Generative AI training in the crosshairs as ICO set to examine legality of personal data use
Generative AI training methods have sparked controversy in recent months due to concerns over data privacy and an influx of lawsuits against major industry players. The Information Commissioner’s Office (ICO) is now stepping in to scrutinize the legality of these training methods and their use of personal data.
The development of large language models (LLMs) like ChatGPT, which heavily rely on massive amounts of data collected through web scraping, has garnered significant attention. However, this practice has raised alarming questions about data privacy and potential copyright infringements for developers.

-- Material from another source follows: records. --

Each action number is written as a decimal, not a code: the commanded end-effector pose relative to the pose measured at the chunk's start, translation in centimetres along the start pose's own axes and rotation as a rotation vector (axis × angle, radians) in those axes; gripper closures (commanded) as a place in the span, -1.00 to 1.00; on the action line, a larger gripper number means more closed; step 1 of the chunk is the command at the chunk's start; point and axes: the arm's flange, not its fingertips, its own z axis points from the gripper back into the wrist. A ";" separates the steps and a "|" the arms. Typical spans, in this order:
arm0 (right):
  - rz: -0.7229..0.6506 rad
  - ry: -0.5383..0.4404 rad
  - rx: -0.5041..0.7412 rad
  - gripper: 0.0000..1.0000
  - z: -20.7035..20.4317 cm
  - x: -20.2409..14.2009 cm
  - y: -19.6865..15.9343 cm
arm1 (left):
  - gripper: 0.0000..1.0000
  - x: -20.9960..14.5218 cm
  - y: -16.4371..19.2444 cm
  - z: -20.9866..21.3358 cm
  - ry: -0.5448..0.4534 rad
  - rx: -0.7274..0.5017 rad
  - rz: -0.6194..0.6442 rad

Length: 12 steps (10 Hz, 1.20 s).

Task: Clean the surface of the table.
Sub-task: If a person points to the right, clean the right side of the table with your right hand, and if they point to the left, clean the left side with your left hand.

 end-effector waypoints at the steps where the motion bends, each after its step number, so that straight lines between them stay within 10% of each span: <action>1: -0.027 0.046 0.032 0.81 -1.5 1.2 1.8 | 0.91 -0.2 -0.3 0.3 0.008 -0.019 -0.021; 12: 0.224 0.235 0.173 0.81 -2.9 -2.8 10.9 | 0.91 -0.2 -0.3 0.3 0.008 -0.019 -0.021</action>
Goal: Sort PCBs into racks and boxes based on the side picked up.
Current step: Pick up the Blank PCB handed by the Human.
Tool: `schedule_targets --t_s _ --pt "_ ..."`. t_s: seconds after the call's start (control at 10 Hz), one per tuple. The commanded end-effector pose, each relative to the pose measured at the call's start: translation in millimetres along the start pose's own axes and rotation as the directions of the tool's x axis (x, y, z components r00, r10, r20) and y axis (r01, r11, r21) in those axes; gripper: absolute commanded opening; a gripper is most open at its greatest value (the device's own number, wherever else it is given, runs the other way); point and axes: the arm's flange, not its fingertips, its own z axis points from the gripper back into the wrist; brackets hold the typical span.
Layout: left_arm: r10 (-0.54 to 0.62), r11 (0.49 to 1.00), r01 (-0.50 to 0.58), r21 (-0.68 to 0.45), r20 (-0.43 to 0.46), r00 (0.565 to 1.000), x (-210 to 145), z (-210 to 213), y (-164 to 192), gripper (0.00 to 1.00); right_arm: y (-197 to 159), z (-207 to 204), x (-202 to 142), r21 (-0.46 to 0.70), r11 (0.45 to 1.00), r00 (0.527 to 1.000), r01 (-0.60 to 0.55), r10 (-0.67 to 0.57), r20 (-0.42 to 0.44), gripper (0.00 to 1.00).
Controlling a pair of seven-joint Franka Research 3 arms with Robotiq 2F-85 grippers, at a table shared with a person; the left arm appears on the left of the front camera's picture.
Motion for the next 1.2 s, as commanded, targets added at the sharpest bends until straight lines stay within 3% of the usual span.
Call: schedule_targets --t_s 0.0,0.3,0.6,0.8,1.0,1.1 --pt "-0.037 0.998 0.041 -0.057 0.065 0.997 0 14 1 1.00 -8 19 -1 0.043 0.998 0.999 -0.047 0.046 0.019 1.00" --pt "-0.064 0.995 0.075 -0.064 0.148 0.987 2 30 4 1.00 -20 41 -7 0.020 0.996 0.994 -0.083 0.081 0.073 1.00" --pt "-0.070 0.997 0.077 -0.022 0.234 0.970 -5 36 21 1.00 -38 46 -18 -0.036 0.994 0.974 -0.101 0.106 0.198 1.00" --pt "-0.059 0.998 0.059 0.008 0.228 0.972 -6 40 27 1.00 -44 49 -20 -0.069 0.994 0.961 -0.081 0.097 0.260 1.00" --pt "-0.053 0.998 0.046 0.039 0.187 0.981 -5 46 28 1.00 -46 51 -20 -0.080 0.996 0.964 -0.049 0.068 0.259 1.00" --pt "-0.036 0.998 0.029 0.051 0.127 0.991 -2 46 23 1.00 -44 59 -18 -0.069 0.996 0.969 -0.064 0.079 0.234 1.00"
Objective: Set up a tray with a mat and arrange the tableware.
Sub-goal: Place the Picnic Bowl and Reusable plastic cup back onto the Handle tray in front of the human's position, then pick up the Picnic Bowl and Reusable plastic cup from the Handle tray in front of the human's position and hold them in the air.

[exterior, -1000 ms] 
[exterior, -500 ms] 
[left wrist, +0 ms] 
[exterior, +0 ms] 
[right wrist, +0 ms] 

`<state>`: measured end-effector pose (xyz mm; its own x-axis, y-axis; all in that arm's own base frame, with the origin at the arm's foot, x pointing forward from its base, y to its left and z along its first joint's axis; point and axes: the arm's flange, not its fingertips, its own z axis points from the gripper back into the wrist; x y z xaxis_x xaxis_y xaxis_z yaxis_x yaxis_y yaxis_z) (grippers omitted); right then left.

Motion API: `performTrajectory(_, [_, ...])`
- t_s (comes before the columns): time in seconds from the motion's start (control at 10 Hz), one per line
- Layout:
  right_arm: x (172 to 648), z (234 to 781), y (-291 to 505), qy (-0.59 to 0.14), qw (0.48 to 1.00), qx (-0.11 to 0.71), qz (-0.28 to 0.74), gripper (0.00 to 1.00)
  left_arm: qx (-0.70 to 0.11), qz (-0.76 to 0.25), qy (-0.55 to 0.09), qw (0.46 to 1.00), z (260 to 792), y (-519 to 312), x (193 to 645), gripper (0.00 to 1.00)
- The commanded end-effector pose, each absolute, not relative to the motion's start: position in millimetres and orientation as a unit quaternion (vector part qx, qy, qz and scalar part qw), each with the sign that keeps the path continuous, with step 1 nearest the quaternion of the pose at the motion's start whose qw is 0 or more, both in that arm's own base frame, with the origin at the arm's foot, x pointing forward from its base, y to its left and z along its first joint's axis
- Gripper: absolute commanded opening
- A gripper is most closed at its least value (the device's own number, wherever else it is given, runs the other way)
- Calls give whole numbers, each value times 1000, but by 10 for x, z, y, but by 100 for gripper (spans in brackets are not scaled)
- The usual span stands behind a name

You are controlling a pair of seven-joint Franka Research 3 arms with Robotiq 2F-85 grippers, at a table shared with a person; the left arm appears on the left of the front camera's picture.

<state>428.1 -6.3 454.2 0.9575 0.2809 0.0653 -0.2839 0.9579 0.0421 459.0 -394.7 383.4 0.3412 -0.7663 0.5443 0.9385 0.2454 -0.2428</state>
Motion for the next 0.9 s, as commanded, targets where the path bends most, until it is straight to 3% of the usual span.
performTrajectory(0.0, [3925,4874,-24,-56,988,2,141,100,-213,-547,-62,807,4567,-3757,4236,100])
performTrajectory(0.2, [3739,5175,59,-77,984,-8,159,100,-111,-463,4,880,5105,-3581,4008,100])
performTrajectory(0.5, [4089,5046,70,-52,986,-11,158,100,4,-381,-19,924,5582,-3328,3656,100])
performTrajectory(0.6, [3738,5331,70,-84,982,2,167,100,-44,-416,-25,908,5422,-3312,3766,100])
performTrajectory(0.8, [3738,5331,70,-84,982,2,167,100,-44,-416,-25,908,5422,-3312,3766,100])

The ICO recognizes the need for clarity in the AI space and plans to engage with developers to shed light on various aspects of data protection laws as they pertain to generative AI. Key areas of concern include determining the appropriate lawful basis for training generative AI models, understanding the application of the purpose limitation principle in generative AI development and deployment, ensuring compliance with the accuracy principle, and meeting expectations in terms of data subject rights.
Over the next few months, the ICO will release guidance outlining how the UK GDPR and the Data Protection Act (2018) affect generative AI training methods. The ICO aims to offer certainty to the industry regarding its obligations while safeguarding individuals’ information rights and freedoms.
Stephen Almond, the ICO’s executive director for regulatory risk, emphasized the transformative potential of generative AI for society. He stated, This call for views will help the ICO provide industry with certainty regarding its obligations and safeguard people’s information rights and freedoms.
Under the UK GDPR, the purpose of data processing must be legitimate and necessary, with the individual’s interests not outweighing the pursued interest. The ICO’s current stance is that legitimate interests can serve as a valid basis for training generative AI models using web-scraped data, as long as developers can pass a three-part test.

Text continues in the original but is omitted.